Trouves-tu encore le temps de cuisiner ?
On trouve toujours le temps. Quand on rentre de soirée à 4 heures du matin, mes potes râlent parce que je me mets aux fourneaux. Même dans ces moments-là, ça me paraît impensable de me contenter de pâtes. Ça prendra peut-être une heure de plus, mais on mangera bien.
Tu dis adorer la série The Bear…
Ce que j’aime dans cette série, ce n’est pas tant le chef mais plutôt la mise en scène. Ils ont réussi à créer un stress constant. On entend la sauce tomate qui bout et le chronomètre qui tique, j’en ai eu le souffle coupé plus d’une fois. Mais à vrai dire, j’adule plutôt les cuisiniers qui sont vivants, parce qu’ils endurent ce métier dans la vraie vie, ils ne le jouent pas.

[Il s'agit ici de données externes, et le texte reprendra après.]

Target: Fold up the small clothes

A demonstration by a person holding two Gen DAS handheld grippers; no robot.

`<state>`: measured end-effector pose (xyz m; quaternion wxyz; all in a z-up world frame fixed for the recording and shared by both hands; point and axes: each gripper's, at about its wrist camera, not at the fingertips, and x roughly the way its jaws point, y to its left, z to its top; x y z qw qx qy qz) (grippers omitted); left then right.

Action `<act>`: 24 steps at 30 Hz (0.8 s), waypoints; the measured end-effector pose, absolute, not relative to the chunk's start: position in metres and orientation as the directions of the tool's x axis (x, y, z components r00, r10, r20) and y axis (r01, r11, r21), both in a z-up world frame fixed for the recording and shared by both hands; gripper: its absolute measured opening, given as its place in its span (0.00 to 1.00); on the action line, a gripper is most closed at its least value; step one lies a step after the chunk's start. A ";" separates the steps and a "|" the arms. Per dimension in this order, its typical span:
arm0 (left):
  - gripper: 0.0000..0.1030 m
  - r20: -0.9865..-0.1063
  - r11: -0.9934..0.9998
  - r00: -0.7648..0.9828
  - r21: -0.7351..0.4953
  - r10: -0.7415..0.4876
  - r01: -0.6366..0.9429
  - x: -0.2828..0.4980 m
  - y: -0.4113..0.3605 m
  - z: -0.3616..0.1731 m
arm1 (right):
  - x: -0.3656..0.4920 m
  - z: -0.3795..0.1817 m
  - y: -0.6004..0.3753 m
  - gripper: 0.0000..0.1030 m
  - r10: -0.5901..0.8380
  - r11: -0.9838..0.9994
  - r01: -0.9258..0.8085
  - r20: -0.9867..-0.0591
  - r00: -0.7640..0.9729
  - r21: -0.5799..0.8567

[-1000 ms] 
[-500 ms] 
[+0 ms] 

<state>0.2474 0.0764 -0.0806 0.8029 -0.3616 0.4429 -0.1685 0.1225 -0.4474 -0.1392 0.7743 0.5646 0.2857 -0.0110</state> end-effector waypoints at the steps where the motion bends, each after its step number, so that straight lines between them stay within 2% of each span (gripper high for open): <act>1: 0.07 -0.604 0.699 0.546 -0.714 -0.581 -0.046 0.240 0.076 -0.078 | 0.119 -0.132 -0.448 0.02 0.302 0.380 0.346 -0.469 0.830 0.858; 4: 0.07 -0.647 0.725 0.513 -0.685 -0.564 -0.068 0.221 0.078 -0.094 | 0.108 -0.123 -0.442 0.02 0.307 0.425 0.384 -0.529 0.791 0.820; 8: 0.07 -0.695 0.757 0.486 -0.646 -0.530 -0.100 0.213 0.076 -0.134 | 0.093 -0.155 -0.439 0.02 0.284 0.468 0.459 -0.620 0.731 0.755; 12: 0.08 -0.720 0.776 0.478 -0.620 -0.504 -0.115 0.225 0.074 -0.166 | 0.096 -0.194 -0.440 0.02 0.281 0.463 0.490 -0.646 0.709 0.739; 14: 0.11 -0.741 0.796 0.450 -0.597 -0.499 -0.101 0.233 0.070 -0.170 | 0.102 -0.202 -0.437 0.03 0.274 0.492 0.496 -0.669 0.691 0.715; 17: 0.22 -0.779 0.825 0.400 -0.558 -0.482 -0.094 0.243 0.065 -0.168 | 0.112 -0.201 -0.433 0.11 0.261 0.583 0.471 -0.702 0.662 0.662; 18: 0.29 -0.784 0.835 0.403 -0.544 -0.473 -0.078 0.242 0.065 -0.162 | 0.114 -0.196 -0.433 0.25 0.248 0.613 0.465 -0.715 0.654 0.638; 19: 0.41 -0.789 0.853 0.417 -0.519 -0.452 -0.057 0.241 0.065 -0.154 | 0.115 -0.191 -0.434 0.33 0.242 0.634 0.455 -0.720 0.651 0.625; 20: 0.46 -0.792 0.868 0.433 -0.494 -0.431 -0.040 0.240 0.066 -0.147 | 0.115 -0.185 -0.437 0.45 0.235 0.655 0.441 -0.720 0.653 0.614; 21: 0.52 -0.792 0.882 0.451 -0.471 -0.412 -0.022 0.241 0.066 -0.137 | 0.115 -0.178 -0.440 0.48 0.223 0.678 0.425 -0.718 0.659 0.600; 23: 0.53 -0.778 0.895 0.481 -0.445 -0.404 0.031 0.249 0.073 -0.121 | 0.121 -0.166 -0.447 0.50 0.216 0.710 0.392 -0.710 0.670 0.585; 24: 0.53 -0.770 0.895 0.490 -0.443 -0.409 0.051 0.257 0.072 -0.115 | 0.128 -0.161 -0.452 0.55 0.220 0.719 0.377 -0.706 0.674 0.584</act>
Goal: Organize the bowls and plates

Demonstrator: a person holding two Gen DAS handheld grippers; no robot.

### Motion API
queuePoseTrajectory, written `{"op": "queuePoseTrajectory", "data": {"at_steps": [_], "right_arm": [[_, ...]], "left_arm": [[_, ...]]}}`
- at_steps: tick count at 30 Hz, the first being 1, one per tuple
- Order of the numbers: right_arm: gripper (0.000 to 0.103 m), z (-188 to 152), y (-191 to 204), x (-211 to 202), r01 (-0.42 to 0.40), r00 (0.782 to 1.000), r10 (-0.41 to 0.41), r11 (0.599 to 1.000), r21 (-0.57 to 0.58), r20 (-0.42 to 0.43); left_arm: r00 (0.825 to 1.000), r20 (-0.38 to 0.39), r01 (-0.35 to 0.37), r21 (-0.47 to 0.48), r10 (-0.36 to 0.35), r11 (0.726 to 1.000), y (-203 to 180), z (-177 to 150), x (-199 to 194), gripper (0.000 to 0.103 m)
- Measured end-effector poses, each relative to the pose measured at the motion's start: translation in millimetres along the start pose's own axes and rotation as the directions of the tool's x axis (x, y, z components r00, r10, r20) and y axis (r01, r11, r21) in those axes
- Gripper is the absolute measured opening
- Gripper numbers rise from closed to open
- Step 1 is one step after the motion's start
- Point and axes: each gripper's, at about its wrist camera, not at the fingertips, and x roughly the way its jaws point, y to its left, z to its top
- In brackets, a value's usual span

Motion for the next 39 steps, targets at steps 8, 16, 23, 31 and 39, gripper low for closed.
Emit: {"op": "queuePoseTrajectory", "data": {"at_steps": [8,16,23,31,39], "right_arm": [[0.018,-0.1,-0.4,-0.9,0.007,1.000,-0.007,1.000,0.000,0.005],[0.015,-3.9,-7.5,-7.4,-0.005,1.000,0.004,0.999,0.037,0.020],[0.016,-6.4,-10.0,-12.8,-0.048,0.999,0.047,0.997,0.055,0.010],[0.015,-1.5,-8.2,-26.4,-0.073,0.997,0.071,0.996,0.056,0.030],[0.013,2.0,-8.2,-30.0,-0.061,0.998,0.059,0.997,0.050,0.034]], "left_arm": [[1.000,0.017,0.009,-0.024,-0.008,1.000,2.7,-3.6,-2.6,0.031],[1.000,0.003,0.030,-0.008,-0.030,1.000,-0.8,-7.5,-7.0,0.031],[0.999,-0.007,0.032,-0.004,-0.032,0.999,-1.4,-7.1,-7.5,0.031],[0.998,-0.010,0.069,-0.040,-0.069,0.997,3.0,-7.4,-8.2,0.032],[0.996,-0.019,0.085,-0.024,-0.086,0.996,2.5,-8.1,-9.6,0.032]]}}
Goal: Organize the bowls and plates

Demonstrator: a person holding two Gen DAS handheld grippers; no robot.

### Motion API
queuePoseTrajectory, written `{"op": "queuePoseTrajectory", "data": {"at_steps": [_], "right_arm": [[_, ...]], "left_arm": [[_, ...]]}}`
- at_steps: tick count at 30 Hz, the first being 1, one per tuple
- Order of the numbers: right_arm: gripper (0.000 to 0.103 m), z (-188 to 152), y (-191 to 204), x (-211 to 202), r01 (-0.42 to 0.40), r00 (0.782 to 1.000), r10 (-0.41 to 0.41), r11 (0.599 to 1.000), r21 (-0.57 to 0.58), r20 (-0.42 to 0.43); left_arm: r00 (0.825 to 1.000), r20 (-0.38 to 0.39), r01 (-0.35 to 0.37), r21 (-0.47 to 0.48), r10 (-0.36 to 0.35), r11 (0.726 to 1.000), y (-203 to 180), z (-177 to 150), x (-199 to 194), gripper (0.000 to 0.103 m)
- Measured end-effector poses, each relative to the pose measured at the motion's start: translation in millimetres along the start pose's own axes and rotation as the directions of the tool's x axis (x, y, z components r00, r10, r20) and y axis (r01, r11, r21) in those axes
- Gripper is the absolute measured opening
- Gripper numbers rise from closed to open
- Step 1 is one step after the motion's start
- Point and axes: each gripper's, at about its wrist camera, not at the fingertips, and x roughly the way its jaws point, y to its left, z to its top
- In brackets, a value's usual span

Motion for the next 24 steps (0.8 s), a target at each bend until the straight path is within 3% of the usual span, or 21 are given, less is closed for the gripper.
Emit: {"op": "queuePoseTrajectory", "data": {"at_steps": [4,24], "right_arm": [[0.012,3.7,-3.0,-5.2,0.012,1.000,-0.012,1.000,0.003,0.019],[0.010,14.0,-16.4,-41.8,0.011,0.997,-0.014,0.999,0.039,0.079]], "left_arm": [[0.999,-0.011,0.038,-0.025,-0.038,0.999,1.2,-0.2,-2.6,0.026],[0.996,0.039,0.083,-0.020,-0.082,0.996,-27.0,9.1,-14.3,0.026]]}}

C’est particulièrement rude d’être cuisinier ?
Dans notre métier, on risque notre réputation deux fois par jour. Pour s’assurer la réussite, on a ce lexique militaire tiré de l’ancien temps. On a un « coup de feu », on est une « brigade », il y a des « chefs ».
Votre rapport au temps est particulier ?
Notre temps est structuré très méthodiquement, que ce soit pour le service ou pour la cuisson. Cinq minutes d’attente c’est cinq minutes d’attente, et les œufs durs, c’est 8 minutes 40. Point à la ligne. Il faut apprendre à apprivoiser le temps. Breitling m’aide à garder l’œil dessus.
Quel est ton plus grand échec ?
J’en ai tellement. En France c’est assez tabou mais en Colombie ou même aux États-Unis, on a tendance à plus partager nos échecs, à en faire des leçons. J’ai ouvert tellement de restos qui n’ont pas pris, je suis arrivé à Top Chef à 22 ans, me disant que j’allais tout rafler, et j’ai fini 10e. C’est une belle rouste qui m’a remis la tête sur les épaules.
À la carte de Bazurto, on trouve des chicharrones (des croustillants de cochon frit), des empanadas… Quel est ton plat colombien préféré ?
La cazuela de mariscos. C’est une cassolette de fruits de mer à base de lait de coco. C’est mijoté avec plein de légumes, qui vient des caraïbes. Dès que j’arrive en Colombie, ma mère m’emmène dans un resto sur le front de mer, et on dévore deux cazuela chacun.